Carroll County is located in the eastern portion of Ohio, and it is in the heart of Appalachia. With less than one percent of the county's 395 square miles deemed to be urban, most residents live in rural areas. The county averages just seventy-three people per square mile. The county's largest community is Carrollton, the county seat, which had just over three thousand residents in 2000. Unlike many of Ohio's predominantly rural counties, Carroll County actually experienced a growth in population between 1990 and 2000. In 2000, 28,836 people resided in the county, and increase of almost nine percent since 1990.

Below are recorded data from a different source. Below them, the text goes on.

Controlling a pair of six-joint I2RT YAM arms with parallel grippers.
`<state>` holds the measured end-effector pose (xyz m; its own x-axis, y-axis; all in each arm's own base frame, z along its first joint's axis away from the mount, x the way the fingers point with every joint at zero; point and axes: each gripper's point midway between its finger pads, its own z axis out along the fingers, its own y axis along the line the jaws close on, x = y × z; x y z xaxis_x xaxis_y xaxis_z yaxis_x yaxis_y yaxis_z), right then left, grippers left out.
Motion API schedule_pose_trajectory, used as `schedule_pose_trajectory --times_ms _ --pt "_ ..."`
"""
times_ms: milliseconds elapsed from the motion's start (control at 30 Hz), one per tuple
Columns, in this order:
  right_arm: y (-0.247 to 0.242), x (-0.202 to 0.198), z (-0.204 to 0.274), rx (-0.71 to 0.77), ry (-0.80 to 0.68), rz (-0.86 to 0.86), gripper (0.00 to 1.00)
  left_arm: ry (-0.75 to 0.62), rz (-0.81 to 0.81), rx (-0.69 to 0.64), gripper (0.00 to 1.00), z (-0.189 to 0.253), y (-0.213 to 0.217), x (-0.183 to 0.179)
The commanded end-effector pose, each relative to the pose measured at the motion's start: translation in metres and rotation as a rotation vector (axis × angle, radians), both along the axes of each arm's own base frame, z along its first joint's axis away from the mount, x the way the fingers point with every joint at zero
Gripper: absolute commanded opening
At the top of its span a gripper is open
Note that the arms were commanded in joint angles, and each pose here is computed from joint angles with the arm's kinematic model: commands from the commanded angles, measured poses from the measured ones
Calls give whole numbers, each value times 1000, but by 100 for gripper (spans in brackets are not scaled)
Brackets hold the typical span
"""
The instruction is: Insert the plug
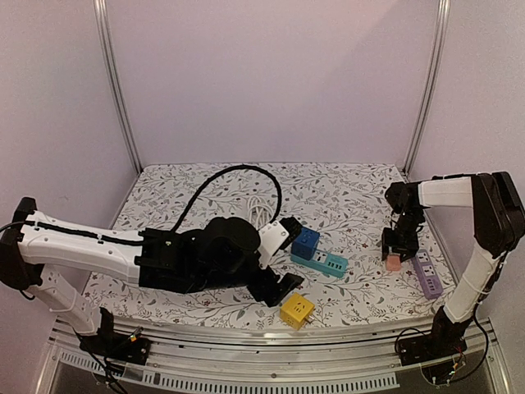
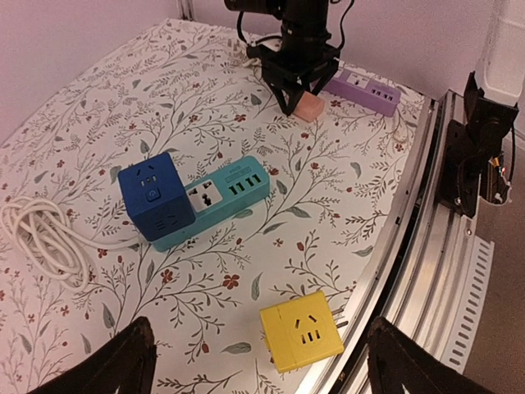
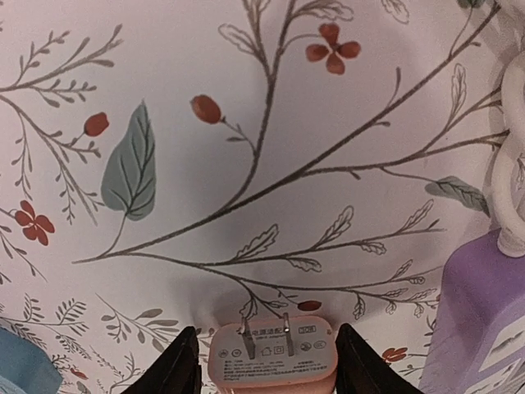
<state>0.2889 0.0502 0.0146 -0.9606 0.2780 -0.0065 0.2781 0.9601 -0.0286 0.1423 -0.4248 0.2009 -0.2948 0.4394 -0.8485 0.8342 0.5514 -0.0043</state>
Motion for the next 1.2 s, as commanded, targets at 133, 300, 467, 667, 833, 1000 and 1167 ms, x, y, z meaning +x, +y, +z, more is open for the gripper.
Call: schedule_pose_trajectory --times_ms 133,300,467,667,833,1000,1167 --pt "10 -17 0 7 48 14 50 -14 -27 -12 89 6 -9 -7" --pt "18 -23 -1 40 57 14 32 -18 -31 -7 89 6 -10 -7" --pt "30 -15 11 83 32 7 30 -28 -22 -11 91 12 -9 -5" --pt "90 34 105 444 -201 -90 26 -14 111 -193 100 50 -3 11" --pt "128 47 174 728 -302 -264 21 3 219 -274 99 72 1 35" --pt "160 41 218 934 -314 -432 22 -60 225 -283 99 89 -13 47" --pt "192 29 254 1016 -319 -520 20 -111 251 -263 98 105 -37 62"
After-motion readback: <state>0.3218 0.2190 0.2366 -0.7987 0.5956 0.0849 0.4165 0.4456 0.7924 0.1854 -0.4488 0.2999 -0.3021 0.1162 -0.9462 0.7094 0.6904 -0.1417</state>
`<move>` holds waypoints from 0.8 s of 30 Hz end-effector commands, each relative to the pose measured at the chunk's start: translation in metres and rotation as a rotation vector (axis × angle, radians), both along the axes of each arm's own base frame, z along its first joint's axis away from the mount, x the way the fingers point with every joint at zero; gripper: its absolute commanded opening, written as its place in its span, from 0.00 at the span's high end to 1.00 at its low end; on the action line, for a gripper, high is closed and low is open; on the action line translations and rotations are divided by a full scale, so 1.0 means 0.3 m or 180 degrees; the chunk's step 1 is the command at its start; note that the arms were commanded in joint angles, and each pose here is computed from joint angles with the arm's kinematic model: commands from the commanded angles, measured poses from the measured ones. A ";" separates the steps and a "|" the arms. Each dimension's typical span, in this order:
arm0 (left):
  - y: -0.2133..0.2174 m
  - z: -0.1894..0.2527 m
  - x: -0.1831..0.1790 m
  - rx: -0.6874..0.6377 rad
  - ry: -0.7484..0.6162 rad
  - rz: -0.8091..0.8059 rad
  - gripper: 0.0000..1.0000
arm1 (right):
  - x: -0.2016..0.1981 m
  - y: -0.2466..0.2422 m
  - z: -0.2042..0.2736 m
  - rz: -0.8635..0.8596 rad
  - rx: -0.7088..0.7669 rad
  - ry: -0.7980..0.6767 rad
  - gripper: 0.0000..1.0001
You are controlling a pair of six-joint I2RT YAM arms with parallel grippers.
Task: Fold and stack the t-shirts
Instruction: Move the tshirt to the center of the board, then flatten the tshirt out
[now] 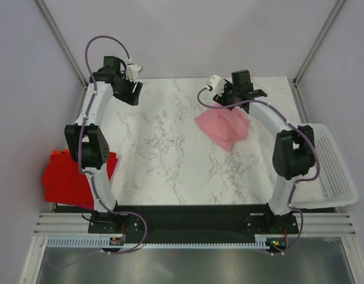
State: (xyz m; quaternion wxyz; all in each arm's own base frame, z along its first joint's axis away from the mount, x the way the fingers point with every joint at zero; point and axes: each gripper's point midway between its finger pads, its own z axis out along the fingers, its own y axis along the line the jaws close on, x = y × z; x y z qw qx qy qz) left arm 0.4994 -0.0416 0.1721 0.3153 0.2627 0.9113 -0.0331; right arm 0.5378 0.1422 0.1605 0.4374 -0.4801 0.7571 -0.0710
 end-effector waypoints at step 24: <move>0.019 -0.086 -0.144 0.0123 0.0229 0.0062 0.33 | -0.654 0.010 -0.357 0.2477 -0.0994 0.1008 0.53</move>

Approximately ten percent of Carroll County's residents earn their livings through farming. Manufacturing establishments, sales positions, and service industries are the three largest, non-agricultural employers in the county. Coal mining used to be a major industry in the county, but companies have extracted most of the coal through strip mining. In 1999, the per capita income for Carroll County residents was approximately twenty-one thousand dollars. Almost eleven percent of the county's residents lived in poverty. This percentage is relatively small in comparison to most other counties in Appalachian Ohio.
Most voters in Carroll County claim to be independents, yet in recent years, they have supported Republican Party candidates at the national level.
Ralph Hodgson, a poet, ranks among Carroll County's more famous residents.